Um levantamento geoarqueológico revelou que o complexo de Karnak, um dos maiores templos do mundo antigo, foi erguido sobre uma ilha formada por antigos canais do Rio Nilo. O estudo, conduzido por pesquisadores da Universidade de Southampton e da Universidade de Uppsala e publicado na revista Antiquity, é o mais completo já feito sobre a paisagem que deu origem ao santuário dedicado à divindade Amon-Rá, em Luxor.
A equipe analisou 61 núcleos de sedimentos e dezenas de milhares de fragmentos de cerâmica coletados dentro e ao redor do templo. Essas amostras permitiram reconstruir a evolução do terreno ao longo de três milênios. Os dados mostram que, antes de cerca de 2520 a.C., a área era tomada por águas rápidas e não servia para ocupação permanente. Com o recuo dos canais, formou-se um terraço fluvial elevado, que se tornou a base do templo e o ponto inicial da cidade sagrada de Tebas.

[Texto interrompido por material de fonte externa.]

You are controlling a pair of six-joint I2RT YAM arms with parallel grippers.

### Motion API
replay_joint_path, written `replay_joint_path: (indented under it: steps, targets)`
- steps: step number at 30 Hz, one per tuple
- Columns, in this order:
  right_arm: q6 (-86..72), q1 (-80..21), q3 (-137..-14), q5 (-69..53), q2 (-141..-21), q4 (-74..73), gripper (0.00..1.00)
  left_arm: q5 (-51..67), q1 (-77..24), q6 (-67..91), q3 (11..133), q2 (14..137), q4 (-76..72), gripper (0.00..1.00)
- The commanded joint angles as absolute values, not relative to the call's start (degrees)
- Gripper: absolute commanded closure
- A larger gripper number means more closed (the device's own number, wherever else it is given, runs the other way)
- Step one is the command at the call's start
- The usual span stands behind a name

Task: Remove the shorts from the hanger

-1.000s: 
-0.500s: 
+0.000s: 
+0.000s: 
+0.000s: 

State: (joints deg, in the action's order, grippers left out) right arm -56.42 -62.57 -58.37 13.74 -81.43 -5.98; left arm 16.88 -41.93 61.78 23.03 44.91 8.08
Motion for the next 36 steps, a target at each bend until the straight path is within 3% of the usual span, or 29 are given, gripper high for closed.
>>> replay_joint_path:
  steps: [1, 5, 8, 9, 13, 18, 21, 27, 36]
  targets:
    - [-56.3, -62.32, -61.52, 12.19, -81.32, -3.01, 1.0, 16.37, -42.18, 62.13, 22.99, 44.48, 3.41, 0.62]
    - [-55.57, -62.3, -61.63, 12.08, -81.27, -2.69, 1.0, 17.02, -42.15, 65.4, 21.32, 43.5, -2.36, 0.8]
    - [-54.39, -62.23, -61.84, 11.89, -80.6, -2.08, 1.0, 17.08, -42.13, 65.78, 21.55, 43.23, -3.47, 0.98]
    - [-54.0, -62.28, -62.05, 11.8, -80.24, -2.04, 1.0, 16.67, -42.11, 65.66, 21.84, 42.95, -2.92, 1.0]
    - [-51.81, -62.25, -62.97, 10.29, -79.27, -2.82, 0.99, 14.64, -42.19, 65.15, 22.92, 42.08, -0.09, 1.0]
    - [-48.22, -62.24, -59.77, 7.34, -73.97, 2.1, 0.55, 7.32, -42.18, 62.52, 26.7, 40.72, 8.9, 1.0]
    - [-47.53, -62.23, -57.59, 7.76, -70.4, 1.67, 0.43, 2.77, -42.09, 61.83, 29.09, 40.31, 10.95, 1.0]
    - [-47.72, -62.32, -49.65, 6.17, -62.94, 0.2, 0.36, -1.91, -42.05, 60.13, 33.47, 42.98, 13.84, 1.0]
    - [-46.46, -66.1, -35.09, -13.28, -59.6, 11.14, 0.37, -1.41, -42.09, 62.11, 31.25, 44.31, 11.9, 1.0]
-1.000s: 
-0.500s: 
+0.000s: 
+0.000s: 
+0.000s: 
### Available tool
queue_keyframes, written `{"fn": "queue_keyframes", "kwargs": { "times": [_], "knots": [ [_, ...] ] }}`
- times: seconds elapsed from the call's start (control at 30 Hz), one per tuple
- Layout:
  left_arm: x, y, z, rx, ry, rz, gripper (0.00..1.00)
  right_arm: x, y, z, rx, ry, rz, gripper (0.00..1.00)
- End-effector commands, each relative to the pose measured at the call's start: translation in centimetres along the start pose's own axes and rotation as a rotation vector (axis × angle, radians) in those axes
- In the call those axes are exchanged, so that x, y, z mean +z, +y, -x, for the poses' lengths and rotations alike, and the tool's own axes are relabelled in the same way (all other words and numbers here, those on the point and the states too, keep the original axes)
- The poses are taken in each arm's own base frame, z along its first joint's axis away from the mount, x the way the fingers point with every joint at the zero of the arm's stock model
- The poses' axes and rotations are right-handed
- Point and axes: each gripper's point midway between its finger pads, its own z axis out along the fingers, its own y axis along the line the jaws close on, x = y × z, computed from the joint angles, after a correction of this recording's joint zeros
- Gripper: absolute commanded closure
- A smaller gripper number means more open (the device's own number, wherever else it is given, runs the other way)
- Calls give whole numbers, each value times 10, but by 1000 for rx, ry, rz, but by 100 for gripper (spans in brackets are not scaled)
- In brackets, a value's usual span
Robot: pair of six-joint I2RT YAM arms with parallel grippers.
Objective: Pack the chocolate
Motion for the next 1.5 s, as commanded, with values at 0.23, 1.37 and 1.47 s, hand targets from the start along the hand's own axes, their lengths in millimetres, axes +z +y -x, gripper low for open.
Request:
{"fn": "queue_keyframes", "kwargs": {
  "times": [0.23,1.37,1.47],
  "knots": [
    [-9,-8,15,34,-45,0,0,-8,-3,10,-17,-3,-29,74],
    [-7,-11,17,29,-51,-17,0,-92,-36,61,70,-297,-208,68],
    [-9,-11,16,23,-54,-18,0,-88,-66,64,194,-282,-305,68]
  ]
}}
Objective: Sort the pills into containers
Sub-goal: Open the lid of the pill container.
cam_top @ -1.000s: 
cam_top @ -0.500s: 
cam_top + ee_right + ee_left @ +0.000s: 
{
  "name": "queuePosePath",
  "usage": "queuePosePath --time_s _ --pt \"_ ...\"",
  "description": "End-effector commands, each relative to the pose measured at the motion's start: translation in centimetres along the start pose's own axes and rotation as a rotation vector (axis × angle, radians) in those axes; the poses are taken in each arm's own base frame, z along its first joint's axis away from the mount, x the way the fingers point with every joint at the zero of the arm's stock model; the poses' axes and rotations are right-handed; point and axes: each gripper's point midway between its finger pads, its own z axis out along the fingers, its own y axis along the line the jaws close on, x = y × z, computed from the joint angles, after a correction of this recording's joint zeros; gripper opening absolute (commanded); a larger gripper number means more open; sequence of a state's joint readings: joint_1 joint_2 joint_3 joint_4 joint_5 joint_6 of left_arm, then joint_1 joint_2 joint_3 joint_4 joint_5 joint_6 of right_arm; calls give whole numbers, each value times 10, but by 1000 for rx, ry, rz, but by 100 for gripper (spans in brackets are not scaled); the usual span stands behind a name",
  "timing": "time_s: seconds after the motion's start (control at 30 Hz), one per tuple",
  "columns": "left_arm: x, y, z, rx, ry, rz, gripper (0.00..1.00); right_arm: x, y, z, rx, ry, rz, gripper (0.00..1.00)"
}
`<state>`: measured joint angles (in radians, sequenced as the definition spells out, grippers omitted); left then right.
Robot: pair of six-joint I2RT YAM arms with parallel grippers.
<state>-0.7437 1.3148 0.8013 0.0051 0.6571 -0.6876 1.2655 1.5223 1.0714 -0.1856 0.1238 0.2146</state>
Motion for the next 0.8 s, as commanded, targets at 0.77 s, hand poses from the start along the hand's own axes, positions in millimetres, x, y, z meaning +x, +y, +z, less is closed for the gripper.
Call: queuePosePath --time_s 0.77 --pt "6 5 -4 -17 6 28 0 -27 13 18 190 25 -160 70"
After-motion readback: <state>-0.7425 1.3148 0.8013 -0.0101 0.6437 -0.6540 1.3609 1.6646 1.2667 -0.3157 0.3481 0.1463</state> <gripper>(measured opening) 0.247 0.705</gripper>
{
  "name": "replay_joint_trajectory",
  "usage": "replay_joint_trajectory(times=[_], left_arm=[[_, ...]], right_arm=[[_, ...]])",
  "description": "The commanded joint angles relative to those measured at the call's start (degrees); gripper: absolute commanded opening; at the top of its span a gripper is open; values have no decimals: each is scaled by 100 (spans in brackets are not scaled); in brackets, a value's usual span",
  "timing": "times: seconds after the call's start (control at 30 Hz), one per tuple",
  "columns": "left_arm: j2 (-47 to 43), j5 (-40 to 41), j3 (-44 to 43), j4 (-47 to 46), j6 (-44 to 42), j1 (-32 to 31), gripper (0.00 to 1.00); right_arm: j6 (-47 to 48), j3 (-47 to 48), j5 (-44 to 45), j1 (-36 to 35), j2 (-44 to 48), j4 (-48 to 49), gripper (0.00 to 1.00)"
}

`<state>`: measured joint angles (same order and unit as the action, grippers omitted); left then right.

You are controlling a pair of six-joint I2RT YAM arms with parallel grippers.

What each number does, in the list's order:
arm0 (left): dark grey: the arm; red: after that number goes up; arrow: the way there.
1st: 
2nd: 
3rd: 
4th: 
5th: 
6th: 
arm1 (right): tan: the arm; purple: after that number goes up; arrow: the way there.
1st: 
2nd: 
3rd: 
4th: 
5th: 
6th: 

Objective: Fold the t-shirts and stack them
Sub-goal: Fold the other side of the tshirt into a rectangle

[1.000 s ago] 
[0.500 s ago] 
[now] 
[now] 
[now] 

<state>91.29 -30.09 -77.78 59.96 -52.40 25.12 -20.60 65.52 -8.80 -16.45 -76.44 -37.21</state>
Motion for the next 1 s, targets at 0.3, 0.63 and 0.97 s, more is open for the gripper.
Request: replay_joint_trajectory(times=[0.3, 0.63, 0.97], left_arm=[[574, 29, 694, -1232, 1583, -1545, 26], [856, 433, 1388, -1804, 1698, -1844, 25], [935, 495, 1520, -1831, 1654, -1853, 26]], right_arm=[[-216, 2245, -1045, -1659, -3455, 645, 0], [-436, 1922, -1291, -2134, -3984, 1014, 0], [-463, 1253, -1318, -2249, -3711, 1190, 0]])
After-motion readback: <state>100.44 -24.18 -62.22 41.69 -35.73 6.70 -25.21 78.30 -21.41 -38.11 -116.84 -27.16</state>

Como o templo pode estar ligado ao mito da criação egípcio
Os pesquisadores apontam que o templo foi construído em um trecho isolado de terra cercado por água, uma configuração rara no vale do Nilo e que parece ecoar a cosmogonia egípcia, segundo a qual o mundo teria surgido de um montículo que emergiu do oceano primordial, o “Nun”. Essa semelhança sugere que os antigos egípcios podem ter escolhido o local justamente por seu simbolismo religioso.
Textos do Império Médio (1980–1760 a.C.) reforçam essa ideia, descrevendo o surgimento da chamada “colina primordial” das águas do caos. Durante as cheias anuais do Nilo, o templo de Karnak teria dado a impressão de “subir” das águas, recriando o mito da criação a cada ciclo do rio.
Como o Nilo moldou o crescimento do complexo
Com o passar dos séculos, o rio continuou a transformar o entorno. Os canais que contornavam o templo foram se deslocando e assoreando, abrindo espaço para novas construções. As evidências indicam que os egípcios adaptaram a própria paisagem, despejando areia do deserto em áreas alagadas para expandir a fundação do santuário e conectar partes antes separadas por água.
Essas intervenções permitiram que o complexo se ampliasse gradualmente até se tornar o monumental centro religioso que hoje ocupa cerca de 30 hectares. O templo de Amon-Rá, com suas colunas colossais e pátios sucessivos, acabou se tornando um dos marcos mais duradouros da civilização egípcia.
Com base nesses resultados, os cientistas agora planejam investigar outros sítios da região de Luxor para compreender de forma mais ampla como a geografia do Nilo influenciou a religião e a arquitetura do Egito Antigo.